If there was one heroine who broke stereotypes in the late 1940s and early 50s in Tamil cinema, it was Madhuri Devi. Playing no nonsense women (and even a man when she had to), she initiated the romance, rescued her abducted heroes, didn’t hesitate to cross swords with villains and even sent her husband to his death when she realized his intentions towards the kingdom were no good. In fact, in Kanniyin Kaadhali (1949), an adaptation of Shakespeare’s Twelfth Night, she played both, a man and a woman to great flamboyant effect, the favorite performance (s) of her career.
But perhaps Madhuri Devi’s most well-known and path breaking roles came in the two films she did with American born director, Ellis R Dungan, at Modern Theatres, Salem – Ponmudi (1949) and Manthiri Kumari (1950).
Ponmudi was not just the first collaboration between Dungan and Madhuri Devi but also between Dungan and TR Sundaram, the owner of Modern Theatres. Like Dungan, Sundaram too had studied in the West (Textile Engineering in UK), and desired to have a more global feel in the films he made, within the Indian syntax of course.
Ponmudi, a love story where the lovers have to typically overcome parental opposition, shocked conservative Tamil audiences of the time with its bold heroine, who is not afraid to move the love story ahead. Dungan captures an intimacy between the lead pair few Indian filmmakers managed. In a particular scene after the heroine has fixed the rendezvous, there is much cheek-to-cheek rubbing, tight hugging and sensual caressing, leading to the hero losing his earing! One has to commend Madhuri Devi’s refreshingly uninhibited performance in making the scene look natural and work so beautifully. It’s just not the intimacy, it is she who drives the film even as the hero appears resigned to his fate. And when the hero is kidnapped by tribals, she leads the rescue party so that the film can have its customary all-is-well ending. The film itself did not have such a happy ending as Dungan was accused of corrupting Tamil values and it didn’t do too well at the box-office.
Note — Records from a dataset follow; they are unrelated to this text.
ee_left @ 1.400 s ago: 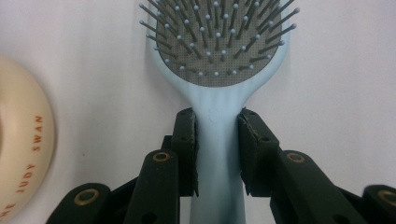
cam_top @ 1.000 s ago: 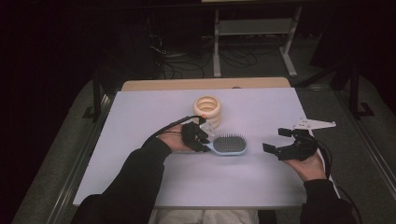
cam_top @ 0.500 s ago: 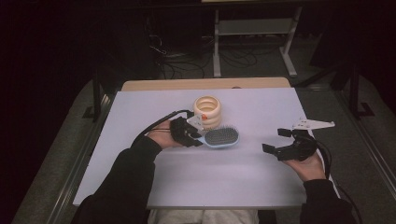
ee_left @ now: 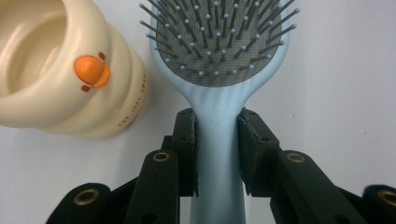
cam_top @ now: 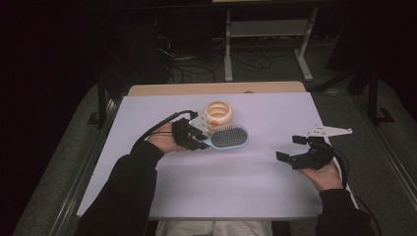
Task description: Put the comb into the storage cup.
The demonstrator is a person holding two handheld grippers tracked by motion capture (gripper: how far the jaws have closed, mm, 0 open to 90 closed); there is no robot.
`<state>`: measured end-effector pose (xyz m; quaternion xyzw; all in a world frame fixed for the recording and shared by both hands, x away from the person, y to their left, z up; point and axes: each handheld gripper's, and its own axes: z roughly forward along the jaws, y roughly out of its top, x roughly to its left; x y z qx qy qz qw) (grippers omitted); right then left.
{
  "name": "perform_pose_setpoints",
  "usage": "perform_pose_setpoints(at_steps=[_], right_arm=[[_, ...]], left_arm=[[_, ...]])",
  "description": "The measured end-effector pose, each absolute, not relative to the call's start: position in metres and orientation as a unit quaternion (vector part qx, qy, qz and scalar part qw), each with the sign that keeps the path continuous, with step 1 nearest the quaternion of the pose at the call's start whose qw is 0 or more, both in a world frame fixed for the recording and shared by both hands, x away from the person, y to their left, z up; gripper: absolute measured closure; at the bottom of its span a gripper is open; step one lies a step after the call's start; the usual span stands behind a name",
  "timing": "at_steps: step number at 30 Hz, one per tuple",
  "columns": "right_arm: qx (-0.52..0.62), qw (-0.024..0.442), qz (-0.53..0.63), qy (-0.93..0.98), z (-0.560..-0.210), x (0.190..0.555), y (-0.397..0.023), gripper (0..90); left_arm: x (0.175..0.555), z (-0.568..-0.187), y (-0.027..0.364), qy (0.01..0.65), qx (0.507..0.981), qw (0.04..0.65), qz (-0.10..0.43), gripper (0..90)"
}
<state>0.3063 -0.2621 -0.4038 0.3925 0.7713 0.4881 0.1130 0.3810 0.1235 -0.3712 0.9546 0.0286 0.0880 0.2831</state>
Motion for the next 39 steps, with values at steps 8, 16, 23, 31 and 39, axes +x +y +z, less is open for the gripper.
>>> perform_pose_setpoints(at_steps=[8, 16, 23, 31, 39], right_arm=[[0.393, 0.113, 0.489, 0.771, -0.403, 0.306, -0.262, 0.0], [0.392, 0.114, 0.488, 0.771, -0.404, 0.306, -0.262, 0.0], [0.393, 0.113, 0.488, 0.771, -0.404, 0.306, -0.261, 0.0], [0.386, 0.108, 0.491, 0.773, -0.402, 0.306, -0.256, 0.0], [0.384, 0.106, 0.496, 0.771, -0.400, 0.306, -0.255, 0.0]], left_arm=[[0.379, -0.357, 0.131, 0.037, 0.947, 0.303, 0.101, 70.2], [0.375, -0.348, 0.143, 0.047, 0.937, 0.327, 0.115, 70.2], [0.373, -0.342, 0.153, 0.055, 0.931, 0.340, 0.124, 70.2], [0.370, -0.338, 0.164, 0.069, 0.921, 0.360, 0.133, 70.2], [0.367, -0.335, 0.171, 0.077, 0.910, 0.382, 0.143, 70.2]])
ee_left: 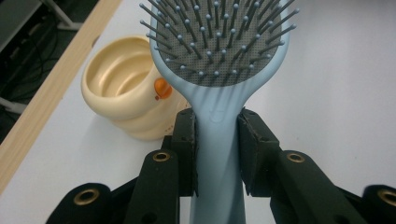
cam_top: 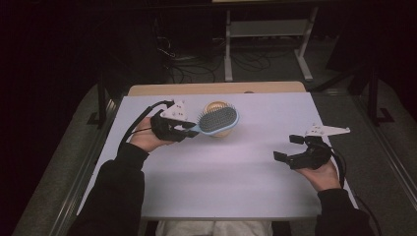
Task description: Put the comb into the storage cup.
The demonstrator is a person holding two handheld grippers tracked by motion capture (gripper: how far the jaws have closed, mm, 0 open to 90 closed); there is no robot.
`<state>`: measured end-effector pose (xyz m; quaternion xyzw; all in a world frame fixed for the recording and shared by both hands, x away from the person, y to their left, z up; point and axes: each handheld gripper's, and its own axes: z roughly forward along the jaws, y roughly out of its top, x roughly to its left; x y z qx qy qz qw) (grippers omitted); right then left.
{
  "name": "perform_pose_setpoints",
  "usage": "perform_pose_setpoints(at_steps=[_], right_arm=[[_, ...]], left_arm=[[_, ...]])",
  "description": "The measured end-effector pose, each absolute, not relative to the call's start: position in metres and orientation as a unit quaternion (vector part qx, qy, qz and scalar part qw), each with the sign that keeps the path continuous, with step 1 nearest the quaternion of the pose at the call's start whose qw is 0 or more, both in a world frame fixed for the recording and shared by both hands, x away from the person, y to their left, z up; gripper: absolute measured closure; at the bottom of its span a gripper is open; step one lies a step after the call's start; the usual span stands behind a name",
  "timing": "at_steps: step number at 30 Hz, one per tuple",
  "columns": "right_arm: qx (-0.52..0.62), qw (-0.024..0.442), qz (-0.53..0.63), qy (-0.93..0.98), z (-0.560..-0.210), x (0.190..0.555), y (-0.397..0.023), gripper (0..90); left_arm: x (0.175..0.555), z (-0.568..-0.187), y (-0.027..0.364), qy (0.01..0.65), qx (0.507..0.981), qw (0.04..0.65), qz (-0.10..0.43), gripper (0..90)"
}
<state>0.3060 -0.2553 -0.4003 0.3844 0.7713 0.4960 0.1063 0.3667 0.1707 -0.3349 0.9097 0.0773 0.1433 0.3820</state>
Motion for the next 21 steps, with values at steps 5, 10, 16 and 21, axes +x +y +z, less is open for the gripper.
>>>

Here, I must add it is not merely Madhuri Devi. One also has to take into account Dungan’s American background and his understanding of gender equations. As filmmaker and film scholar, Uma Vangal in my documentary on Dungan, An American in Madras, says, “Dungan’s women were bold, they were pro-active. They kind of seized the control of their own fates as opposed to conventional Tamil film heroines who generally allow other people to decide their fates.” In fact, even in Dungan’s earlier film, Ambikapathy (1937), it is the princess who makes the first move and sends the love letter to the poet.
Manthiri Kumari sees Madhuri Devi play the titular role of the Minister’s daughter. The film is based on a play by DMK head M Karunanidhi who also wrote the film’s screenplay bringing in flowery, rhetoric, and alliterative dialogue. Manthiri Kumari is an early ‘DMK’ film highlighting the party’s political ideologies and made a star out of MG Ramachandran (MGR), playing the role of the loyal Commander-in-Chief to the kingdom. Here, it has to be said that I found the characterization of the Minister’s daughter inconsistent, at times even naive and gullible. Still, in her stronger moments, she does save the princess’ honor by dueling with her villainous husband, and finally when she realizes that he will always be evil and he now intends to kill her, she turns the tables on him and pushes him off the cliff’s edge!
The following year Madhuri Devi reached the peak of her career with films like Marmayogi (1951) opposite MGR, and Devaki (1951), where she played a strong-willed London returned woman. Thereafter, her career inexplicably went into decline as the more traditional Tamil film heroine as epitomized by newer faces like Savithri and Padmini found favor with Tamil audiences, and many of her films proved to be flops at the box-office. With Bhanumathi taking over the kind of tough women roles that Madhuri Devi excelled at, by the end of the 1950s, Madhuri Devi’s career as a leading lady was all but over.
The impact that Madhuri Devi made in her brief but unique screen career is best summed up by a filmmaker friend of mine who was her neighbor in her last years. He told me how his mother used to talk of Madhuri Devi with awe recalling how she pushed SA Natarajan off the cliff in Manthiri Kumari!